Preferably, wherein the air passage comprises at least one restriction proximal to the or each finned heat sink and at least one further restriction proximal to the at least one air inlet.

Preferably, the or each air outlet is at a first end of the apparatus.

Preferably, the or each air outlet is at a first end of the apparatus and the opposing second end of the apparatus is sealed.

Preferably, the or each air inlet is along substantially the entire length of the apparatus. More preferably, the or each air inlet is along the entire length of the upper face of the apparatus.

It is understood that the upper face is the face opposite to the LED mounting face. The LED mounting face is the substrate-facing face of the apparatus, in use.

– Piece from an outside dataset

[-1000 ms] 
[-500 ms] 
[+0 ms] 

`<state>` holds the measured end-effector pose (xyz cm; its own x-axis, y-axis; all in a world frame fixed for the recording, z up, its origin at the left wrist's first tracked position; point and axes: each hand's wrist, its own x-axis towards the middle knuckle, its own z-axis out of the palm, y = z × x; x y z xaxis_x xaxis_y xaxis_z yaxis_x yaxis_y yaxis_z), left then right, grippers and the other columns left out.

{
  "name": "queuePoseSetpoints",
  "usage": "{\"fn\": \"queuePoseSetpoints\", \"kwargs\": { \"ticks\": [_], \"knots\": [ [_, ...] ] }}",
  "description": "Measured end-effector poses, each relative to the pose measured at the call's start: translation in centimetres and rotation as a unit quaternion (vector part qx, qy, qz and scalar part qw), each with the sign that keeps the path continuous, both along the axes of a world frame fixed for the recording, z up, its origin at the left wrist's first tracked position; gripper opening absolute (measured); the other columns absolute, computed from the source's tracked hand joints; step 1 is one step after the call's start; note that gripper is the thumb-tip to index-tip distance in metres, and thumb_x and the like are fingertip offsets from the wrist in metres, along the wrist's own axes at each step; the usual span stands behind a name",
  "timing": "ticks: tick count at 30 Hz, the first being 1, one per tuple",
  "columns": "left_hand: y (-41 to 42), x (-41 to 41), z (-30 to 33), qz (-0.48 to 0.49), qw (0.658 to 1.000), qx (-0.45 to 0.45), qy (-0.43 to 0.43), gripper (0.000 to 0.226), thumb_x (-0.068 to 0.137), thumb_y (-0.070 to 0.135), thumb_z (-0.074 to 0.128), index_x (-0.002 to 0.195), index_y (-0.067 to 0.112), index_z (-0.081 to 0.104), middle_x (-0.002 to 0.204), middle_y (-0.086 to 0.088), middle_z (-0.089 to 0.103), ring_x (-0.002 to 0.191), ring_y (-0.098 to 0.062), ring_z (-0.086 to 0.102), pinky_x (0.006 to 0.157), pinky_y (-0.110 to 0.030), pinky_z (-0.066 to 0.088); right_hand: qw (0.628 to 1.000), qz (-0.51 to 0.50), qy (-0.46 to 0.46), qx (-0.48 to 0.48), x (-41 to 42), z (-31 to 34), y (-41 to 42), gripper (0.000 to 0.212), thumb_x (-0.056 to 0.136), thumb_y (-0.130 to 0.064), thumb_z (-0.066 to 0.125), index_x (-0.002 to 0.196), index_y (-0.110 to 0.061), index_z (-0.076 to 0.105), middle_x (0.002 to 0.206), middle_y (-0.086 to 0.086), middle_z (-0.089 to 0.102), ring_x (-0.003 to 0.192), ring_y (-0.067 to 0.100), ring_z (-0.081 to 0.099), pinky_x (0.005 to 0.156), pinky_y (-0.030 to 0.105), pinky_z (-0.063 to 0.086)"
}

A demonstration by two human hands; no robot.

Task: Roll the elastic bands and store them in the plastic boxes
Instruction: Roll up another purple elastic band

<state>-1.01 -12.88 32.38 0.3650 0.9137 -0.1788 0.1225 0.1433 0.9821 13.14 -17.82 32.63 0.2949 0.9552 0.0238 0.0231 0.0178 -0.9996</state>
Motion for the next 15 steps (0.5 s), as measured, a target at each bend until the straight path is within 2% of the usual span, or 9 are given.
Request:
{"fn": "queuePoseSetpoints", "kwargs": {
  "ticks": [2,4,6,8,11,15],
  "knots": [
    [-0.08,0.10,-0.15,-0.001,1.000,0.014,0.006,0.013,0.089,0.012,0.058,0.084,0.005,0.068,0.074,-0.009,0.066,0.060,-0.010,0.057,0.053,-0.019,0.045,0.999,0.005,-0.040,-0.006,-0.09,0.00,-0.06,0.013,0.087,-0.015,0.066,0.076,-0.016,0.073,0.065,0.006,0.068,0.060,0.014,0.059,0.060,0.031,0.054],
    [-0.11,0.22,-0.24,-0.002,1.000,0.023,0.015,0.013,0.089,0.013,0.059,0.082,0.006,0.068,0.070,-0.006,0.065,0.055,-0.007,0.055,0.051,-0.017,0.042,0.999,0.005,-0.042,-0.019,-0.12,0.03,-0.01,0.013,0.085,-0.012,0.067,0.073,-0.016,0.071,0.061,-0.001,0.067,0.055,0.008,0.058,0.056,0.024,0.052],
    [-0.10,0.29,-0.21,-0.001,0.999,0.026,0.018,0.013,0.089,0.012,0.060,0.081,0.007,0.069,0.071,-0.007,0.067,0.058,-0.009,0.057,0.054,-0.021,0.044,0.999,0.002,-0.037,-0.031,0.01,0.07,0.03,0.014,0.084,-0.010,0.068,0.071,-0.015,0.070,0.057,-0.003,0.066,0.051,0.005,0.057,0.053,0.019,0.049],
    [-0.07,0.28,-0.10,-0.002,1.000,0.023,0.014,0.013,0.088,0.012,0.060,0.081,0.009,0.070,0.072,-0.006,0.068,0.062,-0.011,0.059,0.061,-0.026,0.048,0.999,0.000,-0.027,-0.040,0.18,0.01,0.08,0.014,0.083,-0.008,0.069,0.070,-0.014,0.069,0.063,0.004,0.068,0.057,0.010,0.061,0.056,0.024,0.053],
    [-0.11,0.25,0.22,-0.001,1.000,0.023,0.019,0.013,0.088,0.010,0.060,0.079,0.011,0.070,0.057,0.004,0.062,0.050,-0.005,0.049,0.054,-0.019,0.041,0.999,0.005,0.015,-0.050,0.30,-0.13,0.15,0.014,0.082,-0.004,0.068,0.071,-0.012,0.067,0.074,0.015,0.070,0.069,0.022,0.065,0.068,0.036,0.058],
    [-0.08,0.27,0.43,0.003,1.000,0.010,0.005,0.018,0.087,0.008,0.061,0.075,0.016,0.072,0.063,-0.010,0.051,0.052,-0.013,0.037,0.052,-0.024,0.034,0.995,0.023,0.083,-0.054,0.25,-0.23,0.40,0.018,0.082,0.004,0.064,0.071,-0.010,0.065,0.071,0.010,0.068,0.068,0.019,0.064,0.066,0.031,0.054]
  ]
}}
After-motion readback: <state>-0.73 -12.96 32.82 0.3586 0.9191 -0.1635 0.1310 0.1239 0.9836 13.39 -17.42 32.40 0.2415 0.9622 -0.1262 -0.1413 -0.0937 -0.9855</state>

In the context of the present invention, “restriction” refers to a means to control air flow; for example, a means to control air flow into the or each finned heat sink from the cavity proximal to the LED mount and/or a means to control air flow at the air inlet wherein air is pulled into the apparatus. The present invention is a significant improvement because it has been found that careful control of the pressure differences within the housing optimises air flow and so cooling of the LED curing apparatus. The present invention allows for equal flow rates of air through the finned heat sinks arranged along the length of the LED curing apparatus so that cooling and the temperature of the device is substantially uniform along the length of the device despite the or each air outlet being positioned only at a first end of the apparatus. Uniformity of cooling along the length of the device ensures the optimum curing effect and the performance of the LEDs is not limited by ineffective cooling. The present invention controls air flow to allow for an air outlet/s at only a first end of the apparatus, whilst still ensuring uniform cooling along the entire length of the device. The pressure differential below and above the or each finned heart sink ensures that cooling air passes through the or each finned sink to carry heat away.

Preferably, the LED curing apparatus further comprises at least one source of cool air and at least one fan to move air into the or each air passage.

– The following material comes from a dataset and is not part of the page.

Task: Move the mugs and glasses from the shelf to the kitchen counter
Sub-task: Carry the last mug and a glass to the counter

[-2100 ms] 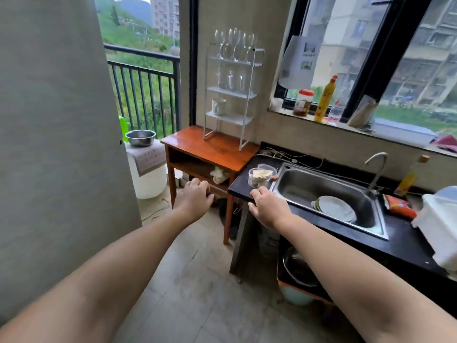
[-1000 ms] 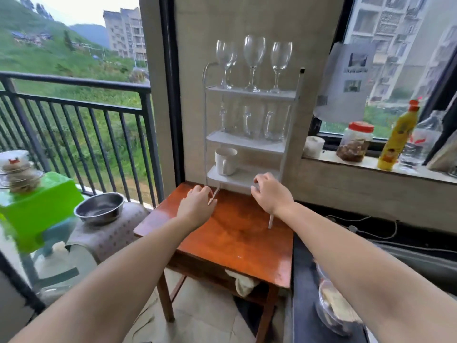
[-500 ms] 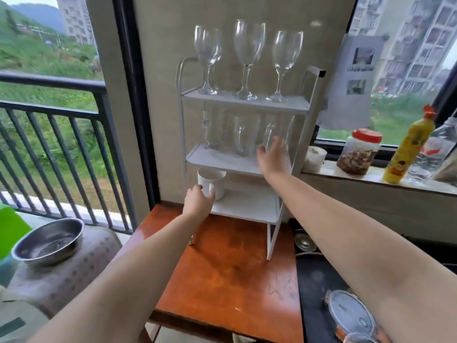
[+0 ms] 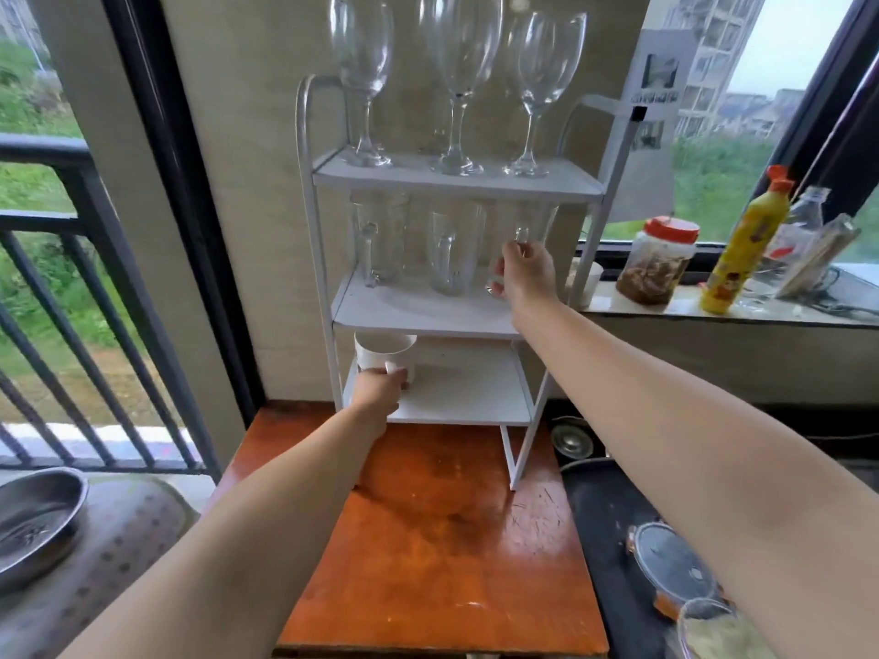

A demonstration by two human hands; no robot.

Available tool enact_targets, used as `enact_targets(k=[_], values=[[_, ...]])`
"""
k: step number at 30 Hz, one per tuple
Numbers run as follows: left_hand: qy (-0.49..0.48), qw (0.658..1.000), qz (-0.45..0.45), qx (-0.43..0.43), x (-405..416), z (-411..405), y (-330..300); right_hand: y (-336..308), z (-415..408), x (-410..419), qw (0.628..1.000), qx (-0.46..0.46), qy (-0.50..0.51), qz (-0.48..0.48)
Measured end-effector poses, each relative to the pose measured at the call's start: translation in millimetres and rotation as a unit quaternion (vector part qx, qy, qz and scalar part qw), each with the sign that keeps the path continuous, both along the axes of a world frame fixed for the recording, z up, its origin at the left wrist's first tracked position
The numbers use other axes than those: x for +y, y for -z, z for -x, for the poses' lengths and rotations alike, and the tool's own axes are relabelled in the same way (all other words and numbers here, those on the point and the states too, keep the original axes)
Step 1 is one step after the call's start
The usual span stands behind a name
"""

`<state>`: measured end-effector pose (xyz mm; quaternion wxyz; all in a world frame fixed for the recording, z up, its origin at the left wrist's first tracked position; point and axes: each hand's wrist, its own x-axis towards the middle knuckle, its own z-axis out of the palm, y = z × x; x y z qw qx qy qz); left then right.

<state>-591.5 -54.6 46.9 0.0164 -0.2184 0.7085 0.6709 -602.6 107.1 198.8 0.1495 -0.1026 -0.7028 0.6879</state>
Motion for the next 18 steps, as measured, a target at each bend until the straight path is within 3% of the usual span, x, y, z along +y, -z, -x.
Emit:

Optionally, the LED curing apparatus comprises at least one source of air and a plurality of fans.

Preferably, the LED curing apparatus comprises at least one source of air and at least one fan positioned at a distance from the LED curing apparatus.

Preferably, the or each fan pulls air through the apparatus.

Preferably, the outlet cavity has a greater cross-sectional area than the cross sectional area of the adjacent finned heat sink.

More preferably, the LED curing apparatus further comprises ducting wherein the or each fan is connected to the LED curing apparatus by the ducting.

Preferably, the at least one air inlet is at a first end of the apparatus and the opposing second end of the apparatus is sealed.

Preferably, the or each LED radiation source is arranged at the base of the apparatus.

Preferably, the first end of the apparatus is substantially perpendicular to the base of the apparatus.

Preferably, the at least one air inlet comprises an elongate opening.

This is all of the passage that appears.